Kavanaugh A, McInnes IB, Mease P, et al. Clinical efficacy, radiographic and safety findings through 5 years of subcutaneous golimumab treatment in patients with active psoriatic arthritis: results from a long-term extension of a randomised, placebo-controlled trial, the GO-REVEAL study). Ann Rheum Dis. 2014 [Epub ahead of print: April 19] doi:10.1136/annrheumdis-2013-204902
A majority of psoriatic arthritis (PsA) patients achieve significant improvements in joint pain and swelling as well as skin lesions over five years with golimumab (Simponi), according to final results of a major randomized clinical trial.
Results from the phase III GO-REVEAL trial – the longest available trial data for any tumor necrosis factor (TNF) drug in PsA – also show subcutaneous golimumab inhibits radiographic progression of the disease and that its long-term use is safe.
Response rates of 20% or greater improvement in American College of Rheumatology (ACR20) criteria with golimumab were 62.8%-69.9%, regardless of whether patients also took methotrexate (MTX).
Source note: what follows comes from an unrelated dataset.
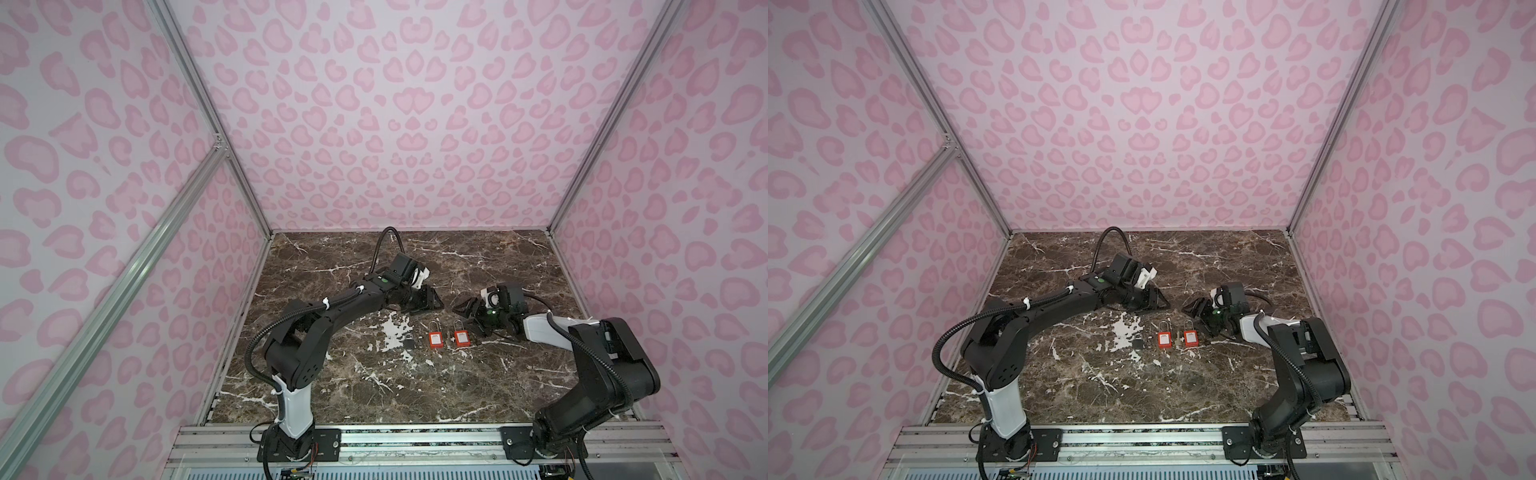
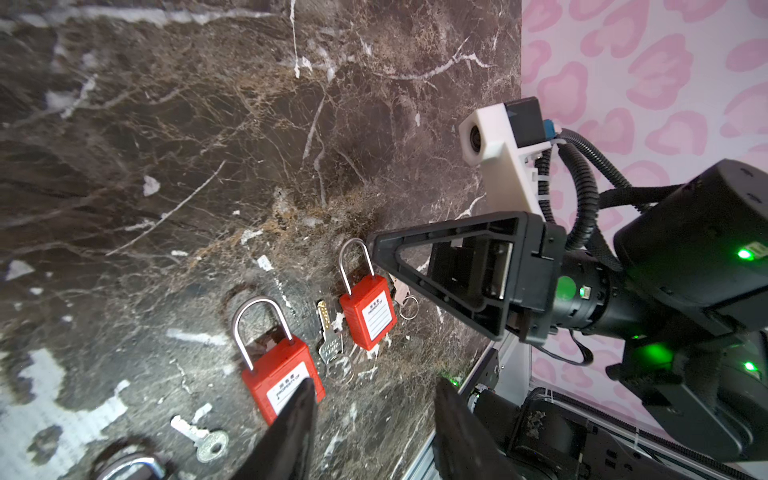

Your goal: Lock with the key

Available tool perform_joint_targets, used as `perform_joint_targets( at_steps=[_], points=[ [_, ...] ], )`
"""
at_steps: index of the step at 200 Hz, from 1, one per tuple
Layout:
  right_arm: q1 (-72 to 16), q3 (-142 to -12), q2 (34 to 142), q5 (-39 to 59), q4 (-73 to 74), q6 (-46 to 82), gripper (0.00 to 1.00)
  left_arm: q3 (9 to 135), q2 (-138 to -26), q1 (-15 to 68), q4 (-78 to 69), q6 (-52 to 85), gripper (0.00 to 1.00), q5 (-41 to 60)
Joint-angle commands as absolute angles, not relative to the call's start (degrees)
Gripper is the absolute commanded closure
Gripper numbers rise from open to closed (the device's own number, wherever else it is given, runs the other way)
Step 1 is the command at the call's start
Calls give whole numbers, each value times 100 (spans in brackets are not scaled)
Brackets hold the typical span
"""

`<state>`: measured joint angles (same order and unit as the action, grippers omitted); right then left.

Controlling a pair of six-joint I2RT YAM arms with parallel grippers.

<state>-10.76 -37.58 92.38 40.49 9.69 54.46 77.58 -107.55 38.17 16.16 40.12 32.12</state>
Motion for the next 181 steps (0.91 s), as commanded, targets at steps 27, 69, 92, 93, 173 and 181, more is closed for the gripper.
perform_joint_targets(
  at_steps=[27, 69, 92, 93, 173, 181],
  points=[
    [-1028, -3749, 8386, 3343, 903, 5161, 12, 7400, -10252, 3699, 1375, 3981, 3, 2785],
    [-966, -3720, 7093, 1942, 240, 4141, 2, 7046, -9306, 3560, 1250, 3650, 3, 1411],
    [-930, -3687, 6518, 1165, -36, 3471, 2, 5878, -7900, 3560, -226, 3331, 3, 166],
    [-935, -3681, 6498, 1127, -40, 3436, 2, 5813, -7839, 3560, -311, 3318, 3, 105],
    [-767, -1572, 5457, -1150, 2613, 2357, 2, 4379, -5477, 3059, -903, 277, 3, -3292],
    [-693, -1536, 5471, -1288, 2698, 2108, 2, 4159, -5294, 2799, -969, 322, 3, -3227]
  ],
)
For ACR50, response rates were 43.4%-50.7%, and 30.8%-35.6% for ACR70, with or without concomitant MTX.
Disease activity for 28 joints with C-reactive protein (DAS28-CRP) scores improved from 4.9-5.0 at baseline to below 3.2 across all treatment groups.
Over 60% of patients achieved an improvement of 75% or above in the Psoriasis Area and Severity Index (PASI75). Over half of patients showed clinically meaningful improvements in physical function, enthesitis, and dactylitis.
Comparison with available baseline X-rays revealed slowed disease progression (mean changes of 0.1-0.3 in PsA-modified Sharp/van der Heijde scores), with more improvement among patients taking MTX.
GO-REVEAL was begun in 2005, initially randomizing 405 patients with active PsA (three or more swollen and tender joints plus active psoriasis) to subQ placebo or 50mg or 100 mg of subQ golimumab every month for the first 20 weeks.
After 24 weeks, all patients received active drug. A total of 126 patients (31%) withdrew from the trial. One-quarter of the remaining patients had a dose escalation to 100 mg during the long-term extension (LTE). Around half of patients took MTX.
Adverse events were similar in all treatment groups, mostly infections.
Trial data were limited by lack of controls after six months, open-label design of the LTE and dose escalations, the researchers point out.